Not a drop. Not an ounce. Not a molecule. Not a bit … of comfort. The war didn’t make me feel that way but I felt that way after the war. The hospital and the two years of Starship Reed purgatory didn’t help, then the zombie dope follow-up finished me. Dead man walking.
Dead but not dead-enough to stop the pain, the insomnia or the anger. Suicide was my flirtation and my only desires came from war porn. Alcohol was relief because it brought the sadness and sadness was an improvement. Not even God wanted me anymore. Salvation lost.
This month is the seven year anniversary that I left the hospital. I can still “touch” every lack-of-emotion that I felt then and the two years that followed. I crossed over.
It was two years of the hospital, two more years of zombie land and five more years to get here. Finally … I’ve found “comfort” but it’s been a process of renewal, resolution and redemption. None of it was fast and all of it hurt. The quest for comfort; hurts.
I detoxed from the zombie dope in late 2009 and soon after that I met my wife. My wife and I have been together for five years now, I learned about redemption with her and taught her the same while she watched me hurt; she was God’s way of telling me that He still wanted me. Salvation found.
I learned about real love in this way; step-by-step-by-step. My wife and I walked Redemption road together because He knew I couldn’t do it alone and God was there. At first I hated Him. HATE. HATE. Hate. hate. And hate lessened. LOVE grew where hate had lived. Pain became hate, then hate met love and compassion emerged.
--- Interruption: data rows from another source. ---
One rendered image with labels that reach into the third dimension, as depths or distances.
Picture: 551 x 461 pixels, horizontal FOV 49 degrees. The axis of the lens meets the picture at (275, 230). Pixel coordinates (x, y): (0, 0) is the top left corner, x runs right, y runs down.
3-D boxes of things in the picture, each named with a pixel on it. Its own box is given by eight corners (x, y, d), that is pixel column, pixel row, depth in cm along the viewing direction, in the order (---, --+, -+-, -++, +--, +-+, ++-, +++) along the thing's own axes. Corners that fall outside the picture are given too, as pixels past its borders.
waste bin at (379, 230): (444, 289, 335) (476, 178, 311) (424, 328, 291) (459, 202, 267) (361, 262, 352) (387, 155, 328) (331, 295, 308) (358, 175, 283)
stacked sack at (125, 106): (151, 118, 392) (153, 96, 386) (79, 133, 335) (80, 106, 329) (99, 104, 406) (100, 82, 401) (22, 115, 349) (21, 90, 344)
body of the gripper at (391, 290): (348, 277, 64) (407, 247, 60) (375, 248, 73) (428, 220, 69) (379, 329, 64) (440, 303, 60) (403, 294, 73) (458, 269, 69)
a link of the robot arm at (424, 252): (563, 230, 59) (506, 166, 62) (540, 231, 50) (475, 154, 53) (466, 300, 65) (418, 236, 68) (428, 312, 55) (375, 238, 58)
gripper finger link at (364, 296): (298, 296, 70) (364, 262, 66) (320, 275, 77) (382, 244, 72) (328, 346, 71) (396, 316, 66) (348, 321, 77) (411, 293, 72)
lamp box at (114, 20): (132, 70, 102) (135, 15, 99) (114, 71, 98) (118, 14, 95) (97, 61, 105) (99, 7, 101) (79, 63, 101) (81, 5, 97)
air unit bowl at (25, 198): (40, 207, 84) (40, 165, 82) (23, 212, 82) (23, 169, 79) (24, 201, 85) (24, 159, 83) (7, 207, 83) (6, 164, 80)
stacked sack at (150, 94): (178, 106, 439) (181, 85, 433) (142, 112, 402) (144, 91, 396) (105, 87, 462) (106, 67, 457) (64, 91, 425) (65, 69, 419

The first step was “on me” then came a constant flood of so many more things. The Spartan Pledge was a healing step, getting on stage was an enraged step, the Warfighter Symposium was a bonding step and an immature fall, the Tipping Point with Boone Cutler radio show was a big step with many falls, training cops to help Warfighters was a huge step with enlightening falls, promoting the Warfighter Community is a step that builds other steps. It’s all a process and bruises come with big steps.
If you take the first step on your own, not-so-soon after, life will get better. Step-by-step-by-step.
My first step was getting off the zombie-dope. God made me do the first step alone because I needed confidence to rise from the falls that big steps bring. It sucked but it worked. The more steps; the better “it” gets. It never gets easier but you’ll get further from the trauma if you move away from it and you can’t move away from it without going through it. Head up and step.
PICK A DIRECTION AND GO. Step-by-step-fall-rise-step-by-step-fall-rise-step-by-ever-moving-step. Never lie, not even to yourself, about what you CAN do and then do what you can-do.
There will be constant corrections no matter what direction you choose… but start stepping.
What is your first step?
Do that. The first step will be completely alone because you will need the confidence to rise from the falls that success brings.
All the way, Boone
This article first appeared in The Havok Journal on 17 July, 2015.